Нерчинская каторга, кажется, самая древняя из русских каторг.

В Акатуйской тюрьме мы видели регламент тюремного режима времен Петра I, может быть редактированный самим царем, когда он отправлял первую партию колодников на разработку Нерчинских золотых и серебряных рудников. Заброшенная вглубь Забайкалья, без железных и шоссейных дорог, отданная на полный произвол, часто, как во французской каторге, состоящей из обиженных богом и людьми отбросов высшей и низшей военщины и служилого сословия, в безлюдном просторе сопок и тайги, в безмолвии жестокого мороза и непроходимых дорог, – наша Нерчинская каторга за 2 века своего существования накопила в своих стенах неисчислимое количество человеческих слез и крови. Каждый камень ограды любой здешней тюрьмы мог бы вопиять о крови и слезах, о том, как застеклевшими от холода голыми руками его выворачивали из земли, тащили, согнувшись, на своей избитой в кровь спине и накладывали один на другой, скрепляя цементом. Каждое бревно в тюремной постройке, облипшее заразой, грязью, клоповником и брызгами крови от свистевших розог, вопияло тоже о безмерном страдании человека без надежды на другой выход и конец, кроме смерти. Выведенные из каторжных стен революцией 1917 года, мы первый раз были за оградой на воле около тюрьмы и увидали могилу декабриста Лунина, человека мятежной души и Небывалой силы, сложившего свою голову на здешнем убоище. А входя в каторгу в 1906 году, остановившись на ближайшем в Акатуе этапе Александровский завод, мы встретили партию мертвецов-каторжан в 49 человек, идущих с Амурской колесной дороги. Эта незабываемая встреча – символ человеческого правосудия, защиты общества и государства от виновного или кажущегося им виновным члена. Они, эти шедшие с Амура назад за негодностью к работе люди были не только грязны, босы, покрыты с ног до головы вшами, коростой и болячками, они были все тяжело больны, не дышали, а хрипели, не говорили, а сицели, или гнусили нищенским голосом и были все до одного убиты духовно.

– Сколько лет, думаете вы, мне? – спросил меня один старик-каторжанин, солдат, согнутый, иссиня серый, с потухшим взглядом, кашлявший и трясшийся от озноба в июльскую жару.

– Лет 50–55.

– Мне 29 лет, – печально улыбнулся молодой старик. – Мы все здесь годами молодые, но мы – мертвые люди…
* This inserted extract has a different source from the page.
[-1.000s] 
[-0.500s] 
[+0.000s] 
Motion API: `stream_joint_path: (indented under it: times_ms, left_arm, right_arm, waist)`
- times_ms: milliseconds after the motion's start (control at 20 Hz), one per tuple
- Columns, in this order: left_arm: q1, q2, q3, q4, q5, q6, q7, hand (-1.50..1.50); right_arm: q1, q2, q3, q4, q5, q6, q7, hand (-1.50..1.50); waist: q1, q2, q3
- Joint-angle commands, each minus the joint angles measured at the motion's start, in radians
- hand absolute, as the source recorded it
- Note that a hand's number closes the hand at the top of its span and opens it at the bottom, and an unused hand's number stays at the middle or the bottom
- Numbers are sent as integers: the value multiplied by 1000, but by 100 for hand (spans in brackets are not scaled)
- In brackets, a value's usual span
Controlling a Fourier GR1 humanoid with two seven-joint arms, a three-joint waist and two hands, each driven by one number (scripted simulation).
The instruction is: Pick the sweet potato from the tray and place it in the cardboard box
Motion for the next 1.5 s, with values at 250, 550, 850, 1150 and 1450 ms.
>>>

Амурская колесная дорога, это – шоссе, прокладываемое через болото и непроходимую тайгу, без всяких почти средств и орудий производства, неодетыми, голодными и закованными людьми на протяжении тысячи верст, это шоссе – яркий пример превращения труда в тягчайшую пытку и надругательства над телом и душой человеческими. Фараоны в прежнее время строили так свои пирамиды. Шоссе это устлано трупами, кости людских скелетов могли бы заменять там щебень и камни. Каждый год русские и сибирские тюрьмы слали партии за партией на Амур, и редкие счастливцы выходили оттуда обратно, хотя бы и покалеченными, а невредимыми – почти никто никогда. Если там в видах экономии иногда берегли железный и древесный материал, то с человеческим не церемонились. Если же этот материал обнаруживал свое специфическое человеческое свойство, так или, иначе опротестовывая ужас своей жизни, или оборонялся, то не было меры истязаниям и надругательствам над этим материалом. За побег расстреливалась вся десятка, где был засчитан беглец, причем для меньшей траты патронов девятку или восьмерку оставшихся ставили в ряд, стараясь винтовочной пулей пронизать весь ряд. Пуля, удачно пробившая 2–3 спинных хребта, часто застревала в следующей спине и… с проклятием заряжалась винтовка заново, и с покорностью ждали своего конца связанные кандальники.